Depuis 1945, le « comment cela a-t-il été possible » a reçu bien des réponses. Leur nombre même souligne qu’aucune n’est satisfaisante. Il en est pourtant de mieux étayées que d’autres, de moins exclusives et de plus dérangeantes. C’est le cas de celles qu’apporte Les exécuteurs, le livre d’Harald Welzer, psychosociologue et directeur du Centre pour la recherche interdisciplinaire sur la mémoire à Essen.
Comme d’autres études l’ont déjà montré, « Dans la foule innombrable de ceux qui ont préparé et pratiqué l’extermination, le pourcentage de personnes perturbées est estimé entre 5 et 10 %, ce qui n’a rien de spectaculaire comparé aux données de la société actuelle ». Il s’agit, pour l’essentiel, de citoyens bien intégrés, aussi normaux que l’on puisse l’être. Ce sont pourtant eux qui ont été le bras armé des crimes de masse.
S’ils apporté leur concours aux arrestations, aux transferts, aux massacres, c’est qu’à partir de 1933, on avait modifié un élément du cadre de référence social qui contenait, notamment par le droit, le racisme, la haine et les désirs d’exclusion. En sortant les Juifs de la communauté humaine puis en accoutumant chacun à des pratiques quotidiennes de mépris, le nazisme à offert à une majorité d’individus la possibilité « de se valoriser aux frais d’une minorité, socialement, affectivement et, très vite, matériellement. » Le dernier point est très important car il explique le fait que les Allemands « anoblis » par leurs origines aryennes, en ont profité pour dépouiller les Juifs d’Europe et se répartir leurs biens.
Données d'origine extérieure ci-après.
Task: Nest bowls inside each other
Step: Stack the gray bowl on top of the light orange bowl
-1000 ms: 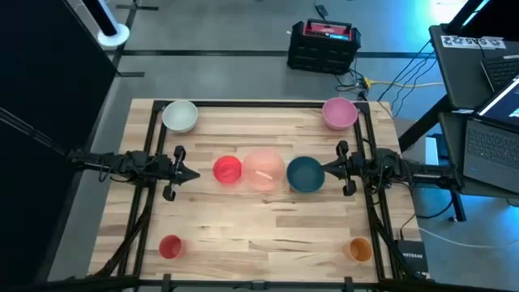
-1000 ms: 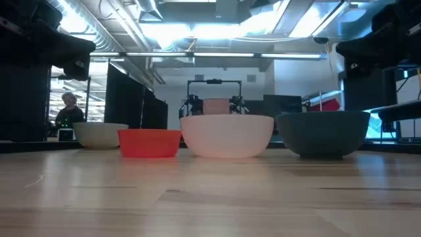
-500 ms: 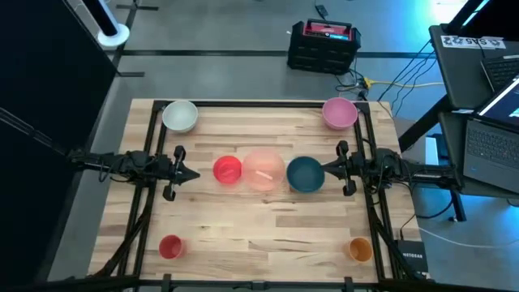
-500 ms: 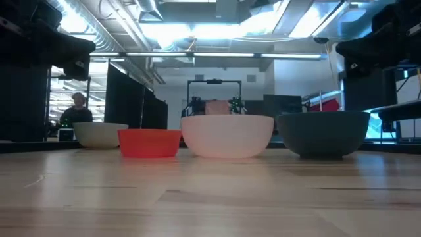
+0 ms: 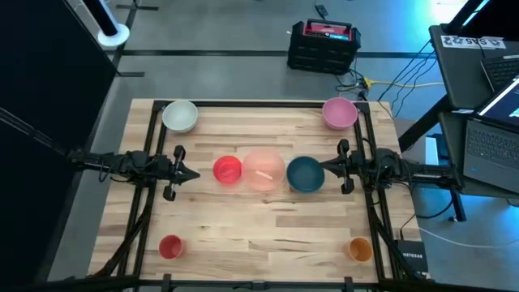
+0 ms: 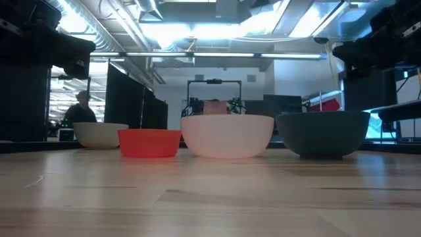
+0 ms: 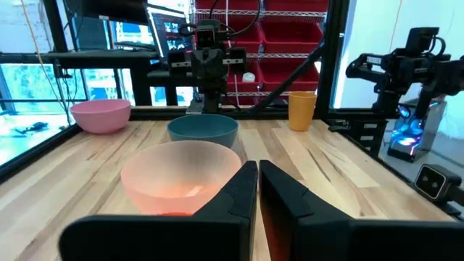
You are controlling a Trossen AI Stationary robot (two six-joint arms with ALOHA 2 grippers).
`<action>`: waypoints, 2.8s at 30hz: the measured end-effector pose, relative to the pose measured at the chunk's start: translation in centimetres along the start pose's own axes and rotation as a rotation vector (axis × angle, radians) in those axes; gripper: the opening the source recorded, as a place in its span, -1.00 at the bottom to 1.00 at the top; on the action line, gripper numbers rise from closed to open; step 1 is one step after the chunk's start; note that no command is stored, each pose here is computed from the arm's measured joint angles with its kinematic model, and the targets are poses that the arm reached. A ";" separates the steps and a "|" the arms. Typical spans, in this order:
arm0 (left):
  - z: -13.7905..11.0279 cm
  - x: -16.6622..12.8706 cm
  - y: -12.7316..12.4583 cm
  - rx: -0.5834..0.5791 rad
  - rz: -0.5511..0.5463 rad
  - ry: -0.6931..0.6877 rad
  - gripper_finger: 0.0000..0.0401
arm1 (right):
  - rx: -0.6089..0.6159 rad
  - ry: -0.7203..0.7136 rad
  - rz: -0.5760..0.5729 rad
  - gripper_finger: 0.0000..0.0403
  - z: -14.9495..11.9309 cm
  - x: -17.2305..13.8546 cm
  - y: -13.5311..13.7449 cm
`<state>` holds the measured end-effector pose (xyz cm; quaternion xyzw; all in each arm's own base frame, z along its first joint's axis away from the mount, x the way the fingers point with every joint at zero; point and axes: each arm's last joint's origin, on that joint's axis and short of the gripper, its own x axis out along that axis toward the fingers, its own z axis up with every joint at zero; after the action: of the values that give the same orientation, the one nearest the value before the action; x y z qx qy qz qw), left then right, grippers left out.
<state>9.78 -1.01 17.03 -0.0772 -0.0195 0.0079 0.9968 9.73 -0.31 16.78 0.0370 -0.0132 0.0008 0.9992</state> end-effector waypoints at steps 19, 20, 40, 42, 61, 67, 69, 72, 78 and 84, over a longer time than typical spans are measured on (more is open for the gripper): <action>8.7 -1.8 1.3 -0.220 0.440 0.108 -0.98 | -0.009 0.000 -0.082 -1.00 0.0 0.0 -0.2; 9.6 -1.9 1.4 -0.235 0.494 0.161 -0.94 | -0.005 -0.003 -0.094 -1.00 0.0 0.0 -0.3; 18.8 8.6 11.8 -0.351 1.034 1.061 0.00 | 0.117 -0.124 -0.427 -1.00 1.8 -0.6 -1.1; 17.3 9.5 14.1 -0.348 1.034 1.163 0.00 | 0.117 -0.119 -0.428 -1.00 2.0 -0.6 -1.1; 9.7 10.2 22.5 -0.554 1.040 1.383 -0.03 | 0.204 -0.011 -0.445 -1.00 1.1 -0.7 -1.1; 7.6 10.1 23.7 -0.567 1.020 1.418 -0.03 | 0.213 0.001 -0.448 -1.00 1.0 -0.8 -1.1; 6.7 10.0 23.9 -0.571 1.015 1.424 -0.03 | 0.215 0.003 -0.449 -1.00 1.0 -0.8 -1.1; 5.2 9.5 23.9 -0.578 1.020 1.421 -0.03 | 0.215 0.002 -0.450 -1.00 1.0 -0.8 -1.1; 3.3 8.7 23.6 -0.577 1.005 1.453 -0.31 | 0.215 0.001 -0.457 -1.00 1.0 -0.8 -1.2; 6.2 12.1 22.2 -0.419 0.871 1.469 -0.71 | 0.226 0.013 -0.461 -1.00 0.9 -0.8 -1.2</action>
<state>21.33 22.14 20.17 -0.2448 0.6569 0.3320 0.6312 8.95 -1.55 17.54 0.1503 0.0022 -0.2253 0.9626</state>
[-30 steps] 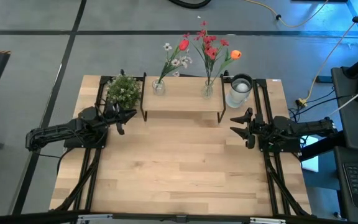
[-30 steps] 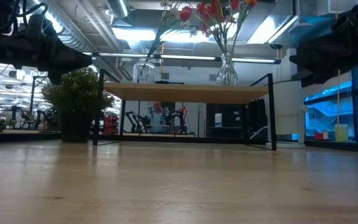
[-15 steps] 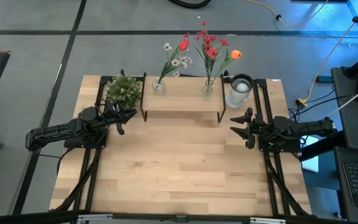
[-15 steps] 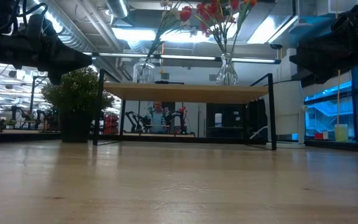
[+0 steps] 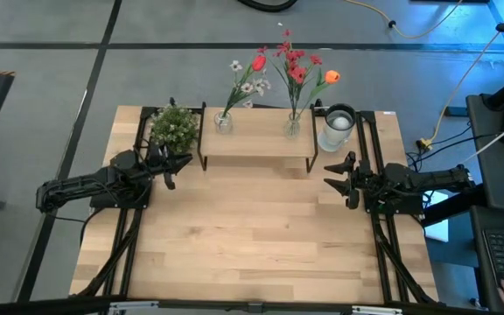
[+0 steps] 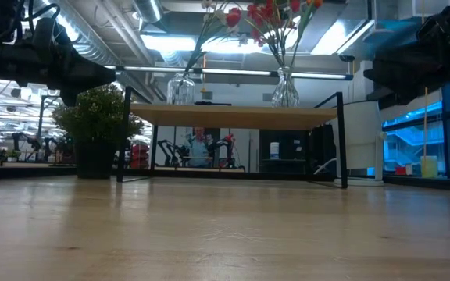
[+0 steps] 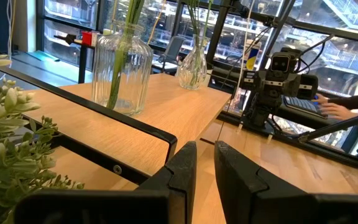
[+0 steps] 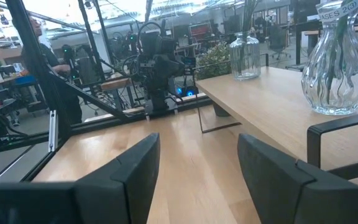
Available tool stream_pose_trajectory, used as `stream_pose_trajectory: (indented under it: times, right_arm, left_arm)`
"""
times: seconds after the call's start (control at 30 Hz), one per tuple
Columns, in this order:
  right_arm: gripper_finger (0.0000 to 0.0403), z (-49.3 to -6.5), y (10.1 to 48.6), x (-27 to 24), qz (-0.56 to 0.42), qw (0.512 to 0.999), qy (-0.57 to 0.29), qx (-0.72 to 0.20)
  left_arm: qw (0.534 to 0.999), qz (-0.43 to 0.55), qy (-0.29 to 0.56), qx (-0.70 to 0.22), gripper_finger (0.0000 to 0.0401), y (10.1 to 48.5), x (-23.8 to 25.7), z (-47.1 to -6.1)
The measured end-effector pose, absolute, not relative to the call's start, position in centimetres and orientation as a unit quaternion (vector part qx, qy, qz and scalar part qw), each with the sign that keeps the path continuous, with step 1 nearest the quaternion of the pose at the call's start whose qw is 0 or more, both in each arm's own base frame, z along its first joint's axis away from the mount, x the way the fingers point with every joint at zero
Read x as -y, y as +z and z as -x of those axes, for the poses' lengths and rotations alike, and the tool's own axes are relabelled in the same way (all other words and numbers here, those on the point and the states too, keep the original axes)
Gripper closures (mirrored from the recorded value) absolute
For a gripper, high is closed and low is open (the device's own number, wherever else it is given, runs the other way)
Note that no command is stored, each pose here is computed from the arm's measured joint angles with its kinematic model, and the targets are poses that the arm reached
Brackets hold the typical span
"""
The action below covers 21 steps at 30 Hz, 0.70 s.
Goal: Pick and place flowers into a vace then onto a shelf
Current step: Return to Home Position
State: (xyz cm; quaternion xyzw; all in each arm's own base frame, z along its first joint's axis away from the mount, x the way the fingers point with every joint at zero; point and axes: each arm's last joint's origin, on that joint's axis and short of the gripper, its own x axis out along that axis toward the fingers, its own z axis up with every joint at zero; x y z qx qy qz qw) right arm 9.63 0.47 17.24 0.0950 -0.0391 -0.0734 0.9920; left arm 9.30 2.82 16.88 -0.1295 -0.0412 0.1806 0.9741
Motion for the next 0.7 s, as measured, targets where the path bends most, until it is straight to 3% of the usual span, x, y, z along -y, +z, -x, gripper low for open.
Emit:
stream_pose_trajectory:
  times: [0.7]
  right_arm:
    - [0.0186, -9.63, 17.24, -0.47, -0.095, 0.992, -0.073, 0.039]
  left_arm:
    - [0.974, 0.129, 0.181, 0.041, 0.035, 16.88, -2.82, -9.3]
L’Allemagne a connu une période de prospérité qui n’a pris fin qu’avec les premiers graves échecs militaires et ceux qui cherchent à sauver le nazisme par sa « réussite économique » oublient de dire qu’elle est fondée sur la spoliation et l’assassinat de millions de familles.
C’est ce cadre social rassurant qui leur était offert qui explique en partie que, une fois jugés, les bourreaux se perçoivent comme « comme les victimes d’une tâche » que semblaient leur dicter « les circonstances historiques ». D'ailleurs, la très grande majorité d’entre eux n’a « pas souffert, du moins de façon statistiquement significative, d’insomnies, de dépressions, d’états d’angoisse à la différence de leurs victimes survivantes ». Je ne peux m’empêcher ici de repenser à Elmar Brandstetter, s’abritant derrière les horreurs commises par le tribunal du peuple et la légalité de ses actes pour justifier son adhésion pleine et entière à la justice militaire nazie !
Harald Welzer remarque finement que la présence de spectateurs lors des exécutions de masse apportait une réponse sans ambigüité aux éventuelles interrogations qu’auraient pu avoir les exécuteurs, mieux, cette présence valorisait leur courage à mener une tâche qu’ils jugeaient aussi pénible que nécessaire. Elle était même « moralement nécessaire » quand il s’agissait de tuer des enfants dont on avait massacré les parents ! Il y avait dans les actions menées massivement une forme d’autojustification par l’évidence et le consensus.
Harald Welzer trouve dans les massacres de Bosnie et du Rwanda des racines identiques, à ceci près que l’ethnie a remplacé la race. Le mécanisme reste le même à la base : une exclusion du cercle des « humains » autoproclamés. Ne l'oublions pas.